### Directions
Provide only the number of lines in the following data that contain "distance".

(Dataset records)
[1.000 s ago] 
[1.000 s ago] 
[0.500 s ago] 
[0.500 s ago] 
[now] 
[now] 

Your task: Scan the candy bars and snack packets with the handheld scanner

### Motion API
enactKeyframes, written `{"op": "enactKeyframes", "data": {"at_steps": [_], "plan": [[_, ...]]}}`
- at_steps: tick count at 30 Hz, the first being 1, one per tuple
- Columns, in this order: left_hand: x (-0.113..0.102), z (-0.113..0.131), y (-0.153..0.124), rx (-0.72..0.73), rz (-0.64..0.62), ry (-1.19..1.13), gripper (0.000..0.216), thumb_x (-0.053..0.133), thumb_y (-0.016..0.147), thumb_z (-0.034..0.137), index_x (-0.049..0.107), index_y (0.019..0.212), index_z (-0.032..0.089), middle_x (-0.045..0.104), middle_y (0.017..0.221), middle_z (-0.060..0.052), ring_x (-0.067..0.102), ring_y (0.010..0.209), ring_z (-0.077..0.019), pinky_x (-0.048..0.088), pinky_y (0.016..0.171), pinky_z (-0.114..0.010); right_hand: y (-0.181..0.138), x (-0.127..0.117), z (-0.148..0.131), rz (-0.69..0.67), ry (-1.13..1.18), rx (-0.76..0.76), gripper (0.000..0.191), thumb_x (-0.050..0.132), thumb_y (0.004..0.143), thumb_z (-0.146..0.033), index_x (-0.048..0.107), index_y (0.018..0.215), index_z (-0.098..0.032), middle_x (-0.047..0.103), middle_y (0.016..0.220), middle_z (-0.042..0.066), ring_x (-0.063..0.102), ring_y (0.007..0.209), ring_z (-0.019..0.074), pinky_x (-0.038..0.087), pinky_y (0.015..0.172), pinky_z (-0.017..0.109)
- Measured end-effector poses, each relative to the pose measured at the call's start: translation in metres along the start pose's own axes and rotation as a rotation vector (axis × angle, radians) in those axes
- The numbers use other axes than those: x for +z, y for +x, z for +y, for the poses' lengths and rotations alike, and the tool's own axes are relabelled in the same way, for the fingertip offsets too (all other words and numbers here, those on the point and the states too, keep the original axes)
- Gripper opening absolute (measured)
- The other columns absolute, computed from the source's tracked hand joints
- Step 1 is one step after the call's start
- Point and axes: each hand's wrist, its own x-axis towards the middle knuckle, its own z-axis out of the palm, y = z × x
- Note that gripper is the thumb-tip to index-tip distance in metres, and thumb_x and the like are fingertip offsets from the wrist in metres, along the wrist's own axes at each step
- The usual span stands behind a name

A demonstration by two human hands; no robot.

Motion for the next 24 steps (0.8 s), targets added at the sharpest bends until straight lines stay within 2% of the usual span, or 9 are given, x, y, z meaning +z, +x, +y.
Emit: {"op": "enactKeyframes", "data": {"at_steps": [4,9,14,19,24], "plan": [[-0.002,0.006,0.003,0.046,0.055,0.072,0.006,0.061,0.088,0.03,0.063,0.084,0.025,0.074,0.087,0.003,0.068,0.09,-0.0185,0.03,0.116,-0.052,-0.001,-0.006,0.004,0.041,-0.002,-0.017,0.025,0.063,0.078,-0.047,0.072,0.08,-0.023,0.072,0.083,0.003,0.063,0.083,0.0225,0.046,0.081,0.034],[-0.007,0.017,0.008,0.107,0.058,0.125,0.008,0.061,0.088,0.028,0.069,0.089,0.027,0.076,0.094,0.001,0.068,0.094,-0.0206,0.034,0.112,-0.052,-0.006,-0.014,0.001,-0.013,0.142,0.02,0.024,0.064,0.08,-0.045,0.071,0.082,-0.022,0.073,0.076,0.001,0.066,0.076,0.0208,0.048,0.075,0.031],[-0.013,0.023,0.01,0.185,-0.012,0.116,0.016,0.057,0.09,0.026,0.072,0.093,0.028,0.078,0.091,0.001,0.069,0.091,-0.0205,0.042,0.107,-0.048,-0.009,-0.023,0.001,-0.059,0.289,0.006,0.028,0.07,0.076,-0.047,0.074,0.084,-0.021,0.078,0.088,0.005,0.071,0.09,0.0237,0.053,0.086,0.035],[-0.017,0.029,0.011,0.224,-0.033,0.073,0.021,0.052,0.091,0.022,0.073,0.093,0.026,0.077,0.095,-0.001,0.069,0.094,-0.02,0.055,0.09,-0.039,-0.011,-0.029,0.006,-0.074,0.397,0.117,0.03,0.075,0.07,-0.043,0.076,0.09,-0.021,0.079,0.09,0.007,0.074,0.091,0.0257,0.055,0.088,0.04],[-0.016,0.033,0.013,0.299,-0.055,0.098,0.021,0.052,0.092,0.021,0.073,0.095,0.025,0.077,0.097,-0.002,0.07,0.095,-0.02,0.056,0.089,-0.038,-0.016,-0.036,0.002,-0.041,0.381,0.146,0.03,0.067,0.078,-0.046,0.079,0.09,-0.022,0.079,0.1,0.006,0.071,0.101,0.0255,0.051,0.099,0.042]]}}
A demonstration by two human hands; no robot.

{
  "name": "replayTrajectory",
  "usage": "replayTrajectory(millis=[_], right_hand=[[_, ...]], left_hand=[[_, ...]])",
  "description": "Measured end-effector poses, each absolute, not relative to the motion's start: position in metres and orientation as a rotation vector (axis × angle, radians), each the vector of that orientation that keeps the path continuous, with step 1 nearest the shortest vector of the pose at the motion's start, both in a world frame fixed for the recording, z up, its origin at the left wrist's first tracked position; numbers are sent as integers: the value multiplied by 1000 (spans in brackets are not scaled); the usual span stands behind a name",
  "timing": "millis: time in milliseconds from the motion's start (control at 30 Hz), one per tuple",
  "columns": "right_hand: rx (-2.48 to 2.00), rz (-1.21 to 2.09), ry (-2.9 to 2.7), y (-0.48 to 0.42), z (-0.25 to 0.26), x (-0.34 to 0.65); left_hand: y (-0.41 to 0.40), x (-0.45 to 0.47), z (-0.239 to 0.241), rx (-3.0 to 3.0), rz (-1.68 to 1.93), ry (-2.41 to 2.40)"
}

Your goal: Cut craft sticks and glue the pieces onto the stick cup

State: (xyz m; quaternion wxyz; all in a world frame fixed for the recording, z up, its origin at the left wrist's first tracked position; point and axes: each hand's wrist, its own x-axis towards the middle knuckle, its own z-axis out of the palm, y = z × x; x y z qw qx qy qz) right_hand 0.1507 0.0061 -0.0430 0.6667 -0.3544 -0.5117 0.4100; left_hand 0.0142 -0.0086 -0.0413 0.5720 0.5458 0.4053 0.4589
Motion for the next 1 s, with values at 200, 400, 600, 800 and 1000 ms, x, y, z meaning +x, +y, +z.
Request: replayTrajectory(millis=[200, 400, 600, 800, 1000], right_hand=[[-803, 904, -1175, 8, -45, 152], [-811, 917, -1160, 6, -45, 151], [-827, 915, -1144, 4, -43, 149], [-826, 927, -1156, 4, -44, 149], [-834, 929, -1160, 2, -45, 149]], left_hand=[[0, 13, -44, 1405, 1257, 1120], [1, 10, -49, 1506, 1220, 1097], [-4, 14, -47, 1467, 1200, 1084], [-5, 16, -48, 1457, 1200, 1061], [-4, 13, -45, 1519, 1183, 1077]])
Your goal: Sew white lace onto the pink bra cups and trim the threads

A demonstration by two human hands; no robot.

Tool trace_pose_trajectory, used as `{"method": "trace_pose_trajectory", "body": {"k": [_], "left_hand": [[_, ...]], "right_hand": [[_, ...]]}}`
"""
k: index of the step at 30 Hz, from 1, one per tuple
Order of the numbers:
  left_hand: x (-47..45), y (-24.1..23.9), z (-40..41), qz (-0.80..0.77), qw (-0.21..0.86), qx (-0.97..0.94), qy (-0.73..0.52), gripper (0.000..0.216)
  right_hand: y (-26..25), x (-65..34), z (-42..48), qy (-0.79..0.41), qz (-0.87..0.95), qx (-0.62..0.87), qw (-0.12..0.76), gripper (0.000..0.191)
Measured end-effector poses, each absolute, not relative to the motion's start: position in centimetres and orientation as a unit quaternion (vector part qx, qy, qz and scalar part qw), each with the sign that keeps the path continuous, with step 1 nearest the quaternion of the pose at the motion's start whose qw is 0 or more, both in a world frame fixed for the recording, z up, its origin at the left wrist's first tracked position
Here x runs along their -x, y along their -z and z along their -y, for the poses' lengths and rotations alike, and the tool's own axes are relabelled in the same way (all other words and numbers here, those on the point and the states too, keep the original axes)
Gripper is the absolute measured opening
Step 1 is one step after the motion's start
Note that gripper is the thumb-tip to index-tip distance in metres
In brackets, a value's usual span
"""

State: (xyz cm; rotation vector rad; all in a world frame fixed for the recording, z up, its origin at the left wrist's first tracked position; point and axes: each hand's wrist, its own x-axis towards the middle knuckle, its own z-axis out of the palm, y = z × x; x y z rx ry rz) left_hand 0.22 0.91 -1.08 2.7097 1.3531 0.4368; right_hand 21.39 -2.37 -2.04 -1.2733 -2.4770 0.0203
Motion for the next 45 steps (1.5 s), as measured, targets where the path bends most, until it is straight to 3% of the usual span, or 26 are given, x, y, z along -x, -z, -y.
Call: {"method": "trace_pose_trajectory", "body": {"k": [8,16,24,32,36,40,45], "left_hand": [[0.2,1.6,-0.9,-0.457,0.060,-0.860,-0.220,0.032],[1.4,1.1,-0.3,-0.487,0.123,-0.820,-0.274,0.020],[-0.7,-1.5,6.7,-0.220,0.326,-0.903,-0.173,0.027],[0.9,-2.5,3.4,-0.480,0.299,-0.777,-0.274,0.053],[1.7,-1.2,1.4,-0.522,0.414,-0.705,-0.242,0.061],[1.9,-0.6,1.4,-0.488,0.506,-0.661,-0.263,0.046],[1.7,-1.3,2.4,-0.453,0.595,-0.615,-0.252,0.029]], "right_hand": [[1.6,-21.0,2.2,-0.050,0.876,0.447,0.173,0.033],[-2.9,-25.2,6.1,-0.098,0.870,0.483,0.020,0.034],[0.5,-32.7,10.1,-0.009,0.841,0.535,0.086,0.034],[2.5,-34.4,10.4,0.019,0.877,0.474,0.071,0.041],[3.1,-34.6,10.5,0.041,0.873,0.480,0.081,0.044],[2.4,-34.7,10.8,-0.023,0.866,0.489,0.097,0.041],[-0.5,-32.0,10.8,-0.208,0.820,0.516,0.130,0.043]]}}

### Written solution
2